Time to modify your teller job is now

Technology has presented various challenges but also created jobs such as agent banking. PHOTO/FILE. 

What you need to know:

  • Agent banking was introduced in 2017 and has since accumulated close to 13,000 agents across the country. It has become an important medium of transaction, extending banking services closer to the population. 
     

Undeniably, innovations have a way of changing lives. Lives change for the better but some times for the worse. 

Whereas, agent banking has brought banks closer to the people, it has definitely wreaked havoc in some areas, yet offered opportunities  to both the bankers and  users. 

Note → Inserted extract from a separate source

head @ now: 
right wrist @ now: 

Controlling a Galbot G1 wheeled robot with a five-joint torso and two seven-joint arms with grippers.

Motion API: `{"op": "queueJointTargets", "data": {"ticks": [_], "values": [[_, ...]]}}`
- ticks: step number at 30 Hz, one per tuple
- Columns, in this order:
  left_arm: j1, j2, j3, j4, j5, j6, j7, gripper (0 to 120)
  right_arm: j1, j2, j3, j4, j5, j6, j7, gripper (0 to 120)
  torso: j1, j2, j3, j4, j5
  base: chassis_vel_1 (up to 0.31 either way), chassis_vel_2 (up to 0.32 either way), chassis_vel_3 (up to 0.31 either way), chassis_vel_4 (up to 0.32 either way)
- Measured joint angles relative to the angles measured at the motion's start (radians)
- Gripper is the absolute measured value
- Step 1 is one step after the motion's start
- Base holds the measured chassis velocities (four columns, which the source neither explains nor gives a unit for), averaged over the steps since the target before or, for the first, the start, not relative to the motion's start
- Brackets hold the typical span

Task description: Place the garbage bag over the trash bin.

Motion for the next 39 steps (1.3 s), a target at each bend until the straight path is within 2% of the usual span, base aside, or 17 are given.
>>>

To narrow it a little, in reality, the tellers’ job is at risk and with the increased innovations in digital banking the threat becomes more apparent and visible. Digital experts have warned and advised that perhaps, it is time a teller’s job and others in such category,  are  modified to avert the catastrophe of massive job losses.

Denis Ruharo is the chief executive officer at DMark, and attests to the fact of how agent banking has impacted tellers.  

“The reality is, many people are online they have less time to come to banking halls. Therefore, as a teller, reskill,” he says. 

Data from the World Economic Forum report 2020, indicates that about 43 per cent of businesses, which include banking, will reduce workforce or integrate workers into new roles. 

Therefore, it is important to understand how the teller job will be modified into a ‘job of tomorrow’. 

On average, companies have reported that 94 per cent of workers pick new skills on the job. 
This trend has been increasing over time assisted by rapid growth in technology. 

Therefore, in the alternative, Rubaho says, tellers have been provided an opportunity to become their own boss by becoming agent bankers in the immediate or financial and marketing advisors in the longer term. 

The numbers speak for the future of agent banking, which according to Goretti Masede, the Uganda Institute of Baking and Financial Services chief executive officer, will take customers away from the banking halls to the streets and coffee corners in search of agent bankers. 

About 11 per cent of Ugandans, she says, have bank accounts while 76 per cent have mobile money accounts. 

To break this down, there are about 1.3 million accounts compared to about 23 million mobile money accounts. 

All these are different mediums but Masede believes banks, just like telecoms, can leverage on agent banking to tap into new territories, which subsequently create new opportunities. 
“Banks need to tap into mobile and digital transactions by coming up with products that are closer to the people,” she says. 
Indeed, Mackay Aomu, the Bank of Uganda director for national payments, says Covid-19 has presented us with challenges that need us to rethink not only banking but the modify payment systems that are biased towards e-systems.  
“As the regulator, we need to implement regulations to enhance electronic transactions. By the end of the year we want [to put] regulations in place to control e-payments,” he says. 

“We have come up with regulatory measures,” he says, and notes that financial institutions that want to come up with financial innovations, shall be allowed to pilot or test their products in a more regulated manner. 
Agent banking was introduced in 2017 and has since accumulated close to 13,000 agents across the country. 

It has become an important medium of transaction, extending banking services closer to the population.